Patterns of nitrogen and citric acid induced changes in C-turnover and enzyme activities are different in topsoil and subsoils of a sandy Cambisol

- N-addition reduced SOC-mineralization in the topsoil.
- No N-effect on C-turnover in subsoils.
- Enzymes were differently affected in top- and subsoils by citric acid and N.
- Priming effect in the topsoil was rated as “apparent priming”.
- Priming effect in both subsoil layers was rated as “real priming”.

Studies on factors controlling C-stability in subsoils are very scarce. Recent results suggest a lack of labile C substrates and N limitations in subsoils as a reason for suppressed C-turnover. The catalytic activity of soil enzymes plays an important role for the decomposition of organic matter in soils and can be a powerful tool to shed further light on substrate and N-limitation as a hypothesized controlling mechanism for C-stability in subsoils.

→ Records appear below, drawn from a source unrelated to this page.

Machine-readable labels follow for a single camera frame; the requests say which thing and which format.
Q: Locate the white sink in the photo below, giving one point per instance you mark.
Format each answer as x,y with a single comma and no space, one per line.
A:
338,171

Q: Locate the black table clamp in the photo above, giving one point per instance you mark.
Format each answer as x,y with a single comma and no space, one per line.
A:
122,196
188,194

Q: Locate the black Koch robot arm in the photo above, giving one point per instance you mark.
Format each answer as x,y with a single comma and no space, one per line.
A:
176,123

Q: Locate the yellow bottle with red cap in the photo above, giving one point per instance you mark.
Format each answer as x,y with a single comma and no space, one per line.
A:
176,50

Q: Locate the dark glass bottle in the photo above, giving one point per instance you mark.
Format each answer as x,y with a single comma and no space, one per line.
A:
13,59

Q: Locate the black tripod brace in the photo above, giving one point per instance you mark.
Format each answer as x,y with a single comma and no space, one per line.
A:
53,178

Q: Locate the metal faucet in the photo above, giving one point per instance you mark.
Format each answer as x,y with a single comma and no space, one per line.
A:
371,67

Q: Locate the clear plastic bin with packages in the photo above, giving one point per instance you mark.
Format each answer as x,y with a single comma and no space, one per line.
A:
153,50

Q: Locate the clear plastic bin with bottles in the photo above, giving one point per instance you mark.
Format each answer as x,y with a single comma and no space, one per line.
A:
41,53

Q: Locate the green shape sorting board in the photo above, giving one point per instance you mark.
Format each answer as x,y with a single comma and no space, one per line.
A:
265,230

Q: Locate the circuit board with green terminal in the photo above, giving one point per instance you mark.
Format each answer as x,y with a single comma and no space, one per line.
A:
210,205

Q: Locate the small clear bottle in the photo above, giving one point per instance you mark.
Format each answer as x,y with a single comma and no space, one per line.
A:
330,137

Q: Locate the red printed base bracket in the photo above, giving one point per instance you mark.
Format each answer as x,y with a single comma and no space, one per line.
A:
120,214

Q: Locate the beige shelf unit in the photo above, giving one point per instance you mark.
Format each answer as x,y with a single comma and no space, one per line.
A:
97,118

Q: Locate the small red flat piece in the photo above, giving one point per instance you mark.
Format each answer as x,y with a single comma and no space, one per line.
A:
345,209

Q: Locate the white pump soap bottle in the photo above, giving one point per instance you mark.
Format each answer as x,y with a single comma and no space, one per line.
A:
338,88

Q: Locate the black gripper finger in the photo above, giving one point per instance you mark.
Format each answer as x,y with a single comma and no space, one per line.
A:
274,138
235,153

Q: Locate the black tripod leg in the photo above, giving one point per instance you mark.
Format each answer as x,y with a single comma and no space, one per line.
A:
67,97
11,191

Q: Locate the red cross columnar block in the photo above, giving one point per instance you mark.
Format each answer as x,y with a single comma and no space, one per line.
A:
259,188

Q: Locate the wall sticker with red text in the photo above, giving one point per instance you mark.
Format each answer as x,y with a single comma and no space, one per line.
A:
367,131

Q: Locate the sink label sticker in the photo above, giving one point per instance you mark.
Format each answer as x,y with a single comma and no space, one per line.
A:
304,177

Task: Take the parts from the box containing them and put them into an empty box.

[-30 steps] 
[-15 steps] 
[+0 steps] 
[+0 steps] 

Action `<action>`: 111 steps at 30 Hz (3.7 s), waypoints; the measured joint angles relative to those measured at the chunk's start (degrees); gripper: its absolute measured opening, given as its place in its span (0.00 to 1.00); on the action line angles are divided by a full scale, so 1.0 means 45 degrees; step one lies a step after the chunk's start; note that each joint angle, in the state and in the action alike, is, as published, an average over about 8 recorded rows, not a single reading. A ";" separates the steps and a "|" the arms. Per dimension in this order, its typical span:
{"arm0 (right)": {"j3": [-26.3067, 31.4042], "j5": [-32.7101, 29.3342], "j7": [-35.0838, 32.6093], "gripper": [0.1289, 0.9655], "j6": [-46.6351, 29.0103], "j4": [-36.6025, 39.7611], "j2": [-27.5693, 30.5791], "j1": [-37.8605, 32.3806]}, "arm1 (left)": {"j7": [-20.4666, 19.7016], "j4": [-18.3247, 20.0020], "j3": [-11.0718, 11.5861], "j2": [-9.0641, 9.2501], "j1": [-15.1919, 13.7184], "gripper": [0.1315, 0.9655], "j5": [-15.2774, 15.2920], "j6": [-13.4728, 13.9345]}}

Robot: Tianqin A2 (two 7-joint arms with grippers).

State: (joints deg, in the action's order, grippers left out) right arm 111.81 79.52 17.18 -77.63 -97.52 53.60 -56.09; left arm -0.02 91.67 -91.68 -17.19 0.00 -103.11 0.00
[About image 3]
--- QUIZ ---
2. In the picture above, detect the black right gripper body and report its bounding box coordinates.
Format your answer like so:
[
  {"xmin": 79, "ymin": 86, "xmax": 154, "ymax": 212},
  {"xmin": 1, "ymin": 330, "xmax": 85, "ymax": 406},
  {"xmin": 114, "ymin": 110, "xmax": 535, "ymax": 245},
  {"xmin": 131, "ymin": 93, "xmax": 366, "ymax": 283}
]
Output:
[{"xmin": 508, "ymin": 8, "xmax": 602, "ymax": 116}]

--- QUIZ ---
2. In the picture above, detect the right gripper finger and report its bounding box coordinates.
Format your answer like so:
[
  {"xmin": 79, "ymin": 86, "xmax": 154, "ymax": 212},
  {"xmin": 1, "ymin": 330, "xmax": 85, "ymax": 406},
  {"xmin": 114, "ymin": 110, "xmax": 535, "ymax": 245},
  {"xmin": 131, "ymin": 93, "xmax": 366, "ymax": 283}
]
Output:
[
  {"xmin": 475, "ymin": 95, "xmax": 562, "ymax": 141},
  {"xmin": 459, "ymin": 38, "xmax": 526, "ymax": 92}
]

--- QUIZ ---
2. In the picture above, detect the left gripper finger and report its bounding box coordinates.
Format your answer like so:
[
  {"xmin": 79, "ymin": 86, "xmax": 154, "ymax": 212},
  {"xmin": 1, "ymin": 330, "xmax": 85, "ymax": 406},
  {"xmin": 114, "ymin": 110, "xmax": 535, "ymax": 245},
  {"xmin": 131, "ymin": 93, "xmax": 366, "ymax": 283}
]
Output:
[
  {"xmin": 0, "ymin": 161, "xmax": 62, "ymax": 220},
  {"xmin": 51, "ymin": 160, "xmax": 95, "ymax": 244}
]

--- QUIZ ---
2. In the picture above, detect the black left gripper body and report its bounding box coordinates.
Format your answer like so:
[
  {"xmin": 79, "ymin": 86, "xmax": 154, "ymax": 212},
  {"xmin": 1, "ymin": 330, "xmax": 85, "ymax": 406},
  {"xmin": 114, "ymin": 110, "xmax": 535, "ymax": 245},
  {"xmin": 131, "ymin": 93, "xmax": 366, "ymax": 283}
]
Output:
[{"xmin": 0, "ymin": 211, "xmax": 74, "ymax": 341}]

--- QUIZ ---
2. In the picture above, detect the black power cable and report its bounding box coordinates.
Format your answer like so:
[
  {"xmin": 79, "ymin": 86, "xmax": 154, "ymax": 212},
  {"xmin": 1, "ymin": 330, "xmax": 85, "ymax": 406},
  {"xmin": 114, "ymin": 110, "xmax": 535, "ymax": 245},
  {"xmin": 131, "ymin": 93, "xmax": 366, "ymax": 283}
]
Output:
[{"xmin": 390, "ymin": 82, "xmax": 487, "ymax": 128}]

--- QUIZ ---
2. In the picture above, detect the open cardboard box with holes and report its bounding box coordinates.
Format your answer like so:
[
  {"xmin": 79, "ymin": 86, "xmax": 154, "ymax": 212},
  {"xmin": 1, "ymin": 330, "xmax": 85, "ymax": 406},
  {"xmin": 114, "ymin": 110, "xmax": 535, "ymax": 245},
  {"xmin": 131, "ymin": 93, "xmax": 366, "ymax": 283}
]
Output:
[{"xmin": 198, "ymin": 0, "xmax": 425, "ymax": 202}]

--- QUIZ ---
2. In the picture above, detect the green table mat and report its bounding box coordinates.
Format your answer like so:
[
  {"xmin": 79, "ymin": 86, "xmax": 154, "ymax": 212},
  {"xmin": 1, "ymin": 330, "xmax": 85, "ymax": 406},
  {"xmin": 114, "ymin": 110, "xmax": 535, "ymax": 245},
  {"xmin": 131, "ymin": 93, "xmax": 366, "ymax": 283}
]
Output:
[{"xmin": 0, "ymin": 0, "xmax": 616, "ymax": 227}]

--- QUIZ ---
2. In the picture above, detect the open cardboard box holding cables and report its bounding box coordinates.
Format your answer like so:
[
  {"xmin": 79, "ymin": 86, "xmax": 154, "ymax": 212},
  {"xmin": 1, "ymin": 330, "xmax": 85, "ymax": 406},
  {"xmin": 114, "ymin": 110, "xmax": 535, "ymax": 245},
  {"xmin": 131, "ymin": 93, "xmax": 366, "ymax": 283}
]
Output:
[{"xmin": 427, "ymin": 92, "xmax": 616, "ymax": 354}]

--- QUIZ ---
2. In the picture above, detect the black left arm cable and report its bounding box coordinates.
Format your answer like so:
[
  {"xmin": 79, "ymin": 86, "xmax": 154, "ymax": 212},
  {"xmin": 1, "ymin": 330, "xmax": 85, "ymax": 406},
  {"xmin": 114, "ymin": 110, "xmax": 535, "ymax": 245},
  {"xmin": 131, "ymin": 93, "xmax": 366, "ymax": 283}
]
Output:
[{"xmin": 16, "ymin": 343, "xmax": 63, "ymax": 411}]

Therefore, we studied the impacts of 14C-labelled citric acid and of NH4NO3 on changes in soil organic carbon (SOC)-mineralization and enzyme activities of dehydrogenase and 9 extracellular enzymes involved in C-, N-, P- and S-cycle. For this approach, we sampled a sandy Cambisol at three different depths (2-12, 35-65 and 135-165 cm) and conducted a laboratory incubation experiment for 63 days at 10 °C. N-addition reduced SOC-mineralization in the topsoil layer by 43%, while no N-effect was observed in both subsoil layers. In the topsoil samples, dehydrogenase-activity also decreased after the incubation with N additions. Further, the activity of extracellular enzymes involved in P- and N-cycling was differently affected in top- and subsoils, indicating that microorganisms in different soil depths have different demands for N or P after adding inorganic N. Additions of citric acid increased SOC mineralization by about 1.9- and 2.2-fold in the upper (35-65 cm) and lower subsoil (135-165 cm) samples, but only by about 32% in the topsoil samples (2-12 cm). The observed priming effect in the topsoil samples was not accompanied by an increased enzyme activity which indicates “apparent priming”. In contrast, priming effects in both subsoil layers were rated as “real priming” indicated by increased enzyme activities and continuously higher SOC-mineralization rates throughout the incubation compared to the controls.